Editor’s Note: This is the second in a three-part series about the past, present and future of 3 Elliott Studio to commemorate its 10-year anniversary.

When the time comes for folk-rock, four-piece Southeast Engine to record a new album, its members kick into their fifth gear.

“Josh Antonuccio is the fifth gear of the Southeast Engine,” lead vocalist and guitarist Adam Remnant said of the band’s longtime producer. “That was our fun little metaphor.”

As co-owner of 3 Elliott Studio in Athens since its founding in 2001, Antonuccio has overseen almost all of Southeast Engine’s in-studio career. Their work together culminates with Canary, the band’s fourth studio album, which was released Tuesday.

“Southeast Engine’s kind of grown up through the studio,” Antonuccio said. “Beyond a working relationship, we’re all really good friends.”

Both the band and the studio experienced growing pains at about the same time in 2004. Southeast Engine was tackling a lineup change and finishing up its first studio album, Coming to Terms with Gravity. Meanwhile, 3 Elliott was planning its renovation from a two-room facility in co-owner Chris Pyle’s Elliott Street garage into its current five-room form.

“I think Southeast Engine was also kind of coming into our own on that album, shedding the band that we were and becoming a new band,” Remnant said. “When that album was done, 3 Elliott had a new studio and we had a new album, and we were all looking at that in a new way.”

Antonuccio got along with the band so well he was even a part of it for a few years. He played on Southeast Engine’s second studio album, A Wheel Within a Wheel, and was a fixture in its lineup from 2005–2007 before his commitment to 3 Elliott tied him to Athens and left him unable to tour.

On Canary, Southeast Engine’s current lineup — Adam Remnant; his brother and bassist Jesse Remnant; drummer Leo DeLuca; and multi-instrumentalist Billy Matheny — took another step forward with its harmonizing folk sound, receiving glowing reviews from acclaimed indie sites such as Paste and The A.V. Club in the process. Adam wrote the album, an ode to Southeast Ohio during the 1930s, after a chance encounter with the son of the man who built his house in Athens.

“We got to talking, and he started to describe … what life was like for him and his family at that time,” Adam Remnant said. “They built (my house) out of clay block because it was the cheapest material at the time during the Depression. I didn’t think that much about it, but then when I started writing some new songs, I was writing about that.”

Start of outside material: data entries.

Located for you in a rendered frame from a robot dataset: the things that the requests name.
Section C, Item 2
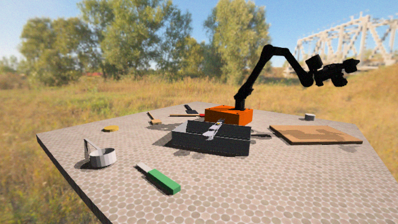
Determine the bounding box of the green and white rectangular bar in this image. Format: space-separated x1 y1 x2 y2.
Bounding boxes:
137 162 181 195

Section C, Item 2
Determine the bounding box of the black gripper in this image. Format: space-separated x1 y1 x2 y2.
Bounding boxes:
323 58 360 78

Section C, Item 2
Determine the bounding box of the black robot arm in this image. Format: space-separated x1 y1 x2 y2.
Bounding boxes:
233 44 348 111

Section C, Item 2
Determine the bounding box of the white cylinder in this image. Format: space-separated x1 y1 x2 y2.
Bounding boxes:
305 114 315 120

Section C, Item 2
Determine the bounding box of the yellow flat round disc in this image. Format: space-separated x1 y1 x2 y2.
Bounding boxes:
104 125 119 132

In the studio at 3 Elliott, Southeast Engine went back to basics after a haunting session recording 2009 album From the Forest to the Sea in an abandoned middle school in Stewart. Though Antonuccio and the band didn’t have to relocate any equipment this time around — and avoided the sweltering heat and swarms of bats — the overall vibe was the same, Antonuccio said.

“It was the same thing. It was a long weekend, all of us here together, everybody playing in the room,” he said. “Aesthetically, we’re all on the same page that we want the sound of a band playing together. We don’t want to do a lot of stacking or layering of the tracks … it’s like letting the songs kind of move organically in space. They’re all about that.”

For the members of Southeast Engine, one of the best parts about recording at 3 Elliott is the ability to let go and immerse themselves in the music. Jesse Remnant, who in addition to playing bass in his brother’s band is finishing his second solo album at the studio, often heads to 3 Elliott when he needs a boost of creative energy.

“There have been days where I’m doing demos by myself — I actually just sat down for 12 hours in one day, and it goes by super fast,” he said. “I just think about nothing else but that. It’s an environment that allows that.”

Although Southeast Engine has already made four albums with Antonuccio, Adam Remnant said he’s in no rush to work with a new producer.

“It feels really natural working with Josh,” he said. “Like I said, it feels like the fifth gear.”